Exercise: Write out, precisely and in full, each line of the material.

-.-.-

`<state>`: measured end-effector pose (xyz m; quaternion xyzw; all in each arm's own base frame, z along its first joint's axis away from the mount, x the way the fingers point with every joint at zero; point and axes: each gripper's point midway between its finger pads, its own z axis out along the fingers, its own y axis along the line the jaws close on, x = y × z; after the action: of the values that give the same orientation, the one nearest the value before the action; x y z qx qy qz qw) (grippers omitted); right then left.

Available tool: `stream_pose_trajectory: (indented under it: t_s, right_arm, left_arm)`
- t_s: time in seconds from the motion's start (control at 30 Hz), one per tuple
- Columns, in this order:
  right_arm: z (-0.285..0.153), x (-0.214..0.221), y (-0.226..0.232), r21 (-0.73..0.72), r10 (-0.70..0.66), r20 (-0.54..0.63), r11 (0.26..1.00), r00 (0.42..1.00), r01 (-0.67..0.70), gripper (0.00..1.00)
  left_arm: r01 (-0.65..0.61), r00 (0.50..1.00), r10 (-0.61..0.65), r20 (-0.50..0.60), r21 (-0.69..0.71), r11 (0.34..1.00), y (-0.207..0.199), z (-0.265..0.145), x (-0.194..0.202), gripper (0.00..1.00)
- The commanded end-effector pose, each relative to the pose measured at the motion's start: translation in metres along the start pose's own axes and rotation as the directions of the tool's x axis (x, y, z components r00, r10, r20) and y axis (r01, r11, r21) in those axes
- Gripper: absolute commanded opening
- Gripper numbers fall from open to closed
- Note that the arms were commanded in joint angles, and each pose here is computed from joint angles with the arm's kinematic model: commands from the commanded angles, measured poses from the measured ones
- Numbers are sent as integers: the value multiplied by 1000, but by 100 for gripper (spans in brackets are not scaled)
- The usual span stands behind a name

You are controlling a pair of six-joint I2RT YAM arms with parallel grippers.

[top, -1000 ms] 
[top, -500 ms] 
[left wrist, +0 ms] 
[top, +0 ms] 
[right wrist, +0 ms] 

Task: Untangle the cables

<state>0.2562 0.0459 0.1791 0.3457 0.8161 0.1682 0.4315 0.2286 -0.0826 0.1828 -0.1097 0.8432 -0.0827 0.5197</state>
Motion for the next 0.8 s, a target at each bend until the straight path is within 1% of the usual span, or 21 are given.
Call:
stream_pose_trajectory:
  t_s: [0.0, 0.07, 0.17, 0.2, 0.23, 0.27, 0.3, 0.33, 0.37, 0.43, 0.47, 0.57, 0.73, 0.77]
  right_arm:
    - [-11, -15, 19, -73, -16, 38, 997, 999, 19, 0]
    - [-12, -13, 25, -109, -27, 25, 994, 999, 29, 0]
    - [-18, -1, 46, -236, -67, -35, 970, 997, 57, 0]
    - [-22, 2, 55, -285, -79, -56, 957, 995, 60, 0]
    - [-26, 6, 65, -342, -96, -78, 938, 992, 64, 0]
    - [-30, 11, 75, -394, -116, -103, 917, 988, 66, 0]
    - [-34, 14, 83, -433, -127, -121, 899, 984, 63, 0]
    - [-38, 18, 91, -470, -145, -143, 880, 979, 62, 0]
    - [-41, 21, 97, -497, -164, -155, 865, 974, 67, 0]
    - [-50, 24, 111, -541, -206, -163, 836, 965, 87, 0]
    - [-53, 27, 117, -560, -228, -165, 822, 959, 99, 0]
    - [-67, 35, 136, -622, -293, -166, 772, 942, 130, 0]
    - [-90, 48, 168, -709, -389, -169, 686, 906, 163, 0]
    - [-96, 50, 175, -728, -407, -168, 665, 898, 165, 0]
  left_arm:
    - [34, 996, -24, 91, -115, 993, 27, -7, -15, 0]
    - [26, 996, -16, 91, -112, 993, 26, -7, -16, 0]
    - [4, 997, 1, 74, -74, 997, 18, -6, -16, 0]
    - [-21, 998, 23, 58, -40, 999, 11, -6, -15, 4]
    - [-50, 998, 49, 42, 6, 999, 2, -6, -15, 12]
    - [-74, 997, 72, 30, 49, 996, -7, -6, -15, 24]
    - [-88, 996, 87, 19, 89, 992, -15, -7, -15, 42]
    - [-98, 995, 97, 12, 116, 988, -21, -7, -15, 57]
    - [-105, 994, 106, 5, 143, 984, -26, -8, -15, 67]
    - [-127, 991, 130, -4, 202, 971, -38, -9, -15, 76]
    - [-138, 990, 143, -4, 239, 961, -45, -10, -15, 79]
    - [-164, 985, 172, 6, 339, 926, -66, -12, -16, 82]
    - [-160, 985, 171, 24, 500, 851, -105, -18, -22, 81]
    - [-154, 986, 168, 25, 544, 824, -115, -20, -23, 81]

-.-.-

Solution for this problem:
`<state>`: measured end-effector pose (xyz m; quaternion xyzw; all in each arm's own base frame, z along its first joint's axis away from the mount, x the way the fingers point with every joint at zero; point and axes: each gripper's point midway between its finger pads, its own z axis out along the fingers, its own y axis along the line the jaws close on, x = y × z; after the action: of the values that give the same orientation, the one nearest the value before the action; x y z qx qy qz qw) (grippers omitted); right then left.

Available tool: `stream_pose_trajectory: (indented under it: t_s, right_arm, left_arm)`
- t_s: time in seconds from the motion's start (control at 30 Hz), one per tuple
- Columns, in this order:
  right_arm: z (-0.285..0.153), x (-0.214..0.221), y (-0.226..0.232), r21 (-0.73..0.72), r10 (-0.70..0.66), r20 (-0.54..0.63), r11 (0.26..1.00), r00 (0.42..1.00), r01 (-0.67..0.70), gripper (0.00..1.00)
  left_arm: r01 (-0.65..0.61), r00 (0.50..1.00), r10 (-0.61..0.65), r20 (-0.50..0.60), r21 (-0.69..0.71), r11 (0.34..1.00), y (-0.207..0.199), z (-0.265..0.145), x (-0.194..0.202), gripper (0.00..1.00)
- The commanded end-effector pose, each relative to the pose measured at the motion's start: translation in metres along the start pose's own axes and rotation as the directions of the tool's x axis (x, y, z components r00, r10, r20) and y axis (r01, r11, r21) in those axes
- Gripper: absolute commanded opening
- Gripper numbers fall from open to closed
- Note that the arms were commanded in joint angles, and each pose here is computed from joint angles with the arm's kinematic model: commands from the commanded angles, measured poses from the measured ones
- Numbers are sent as integers: the value multiplied by 1000, but by 100 for gripper (spans in brackets are not scaled)
- The usual span stands behind a name

You are controlling a pair of six-joint I2RT YAM arms with parallel grippers.

[top, -1000 ms] 
[top, -500 ms] 
[left wrist, +0 ms] 
[top, +0 ms] 
[right wrist, +0 ms] 

Task: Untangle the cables

<state>0.2562 0.0459 0.1791 0.3457 0.8161 0.1682 0.4315 0.2286 -0.0826 0.1828 -0.1097 0.8432 -0.0827 0.5197</state>
Motion for the next 0.8 s, a target at each bend until the straight path is within 1% of the usual span, or 21 are given.
Call:
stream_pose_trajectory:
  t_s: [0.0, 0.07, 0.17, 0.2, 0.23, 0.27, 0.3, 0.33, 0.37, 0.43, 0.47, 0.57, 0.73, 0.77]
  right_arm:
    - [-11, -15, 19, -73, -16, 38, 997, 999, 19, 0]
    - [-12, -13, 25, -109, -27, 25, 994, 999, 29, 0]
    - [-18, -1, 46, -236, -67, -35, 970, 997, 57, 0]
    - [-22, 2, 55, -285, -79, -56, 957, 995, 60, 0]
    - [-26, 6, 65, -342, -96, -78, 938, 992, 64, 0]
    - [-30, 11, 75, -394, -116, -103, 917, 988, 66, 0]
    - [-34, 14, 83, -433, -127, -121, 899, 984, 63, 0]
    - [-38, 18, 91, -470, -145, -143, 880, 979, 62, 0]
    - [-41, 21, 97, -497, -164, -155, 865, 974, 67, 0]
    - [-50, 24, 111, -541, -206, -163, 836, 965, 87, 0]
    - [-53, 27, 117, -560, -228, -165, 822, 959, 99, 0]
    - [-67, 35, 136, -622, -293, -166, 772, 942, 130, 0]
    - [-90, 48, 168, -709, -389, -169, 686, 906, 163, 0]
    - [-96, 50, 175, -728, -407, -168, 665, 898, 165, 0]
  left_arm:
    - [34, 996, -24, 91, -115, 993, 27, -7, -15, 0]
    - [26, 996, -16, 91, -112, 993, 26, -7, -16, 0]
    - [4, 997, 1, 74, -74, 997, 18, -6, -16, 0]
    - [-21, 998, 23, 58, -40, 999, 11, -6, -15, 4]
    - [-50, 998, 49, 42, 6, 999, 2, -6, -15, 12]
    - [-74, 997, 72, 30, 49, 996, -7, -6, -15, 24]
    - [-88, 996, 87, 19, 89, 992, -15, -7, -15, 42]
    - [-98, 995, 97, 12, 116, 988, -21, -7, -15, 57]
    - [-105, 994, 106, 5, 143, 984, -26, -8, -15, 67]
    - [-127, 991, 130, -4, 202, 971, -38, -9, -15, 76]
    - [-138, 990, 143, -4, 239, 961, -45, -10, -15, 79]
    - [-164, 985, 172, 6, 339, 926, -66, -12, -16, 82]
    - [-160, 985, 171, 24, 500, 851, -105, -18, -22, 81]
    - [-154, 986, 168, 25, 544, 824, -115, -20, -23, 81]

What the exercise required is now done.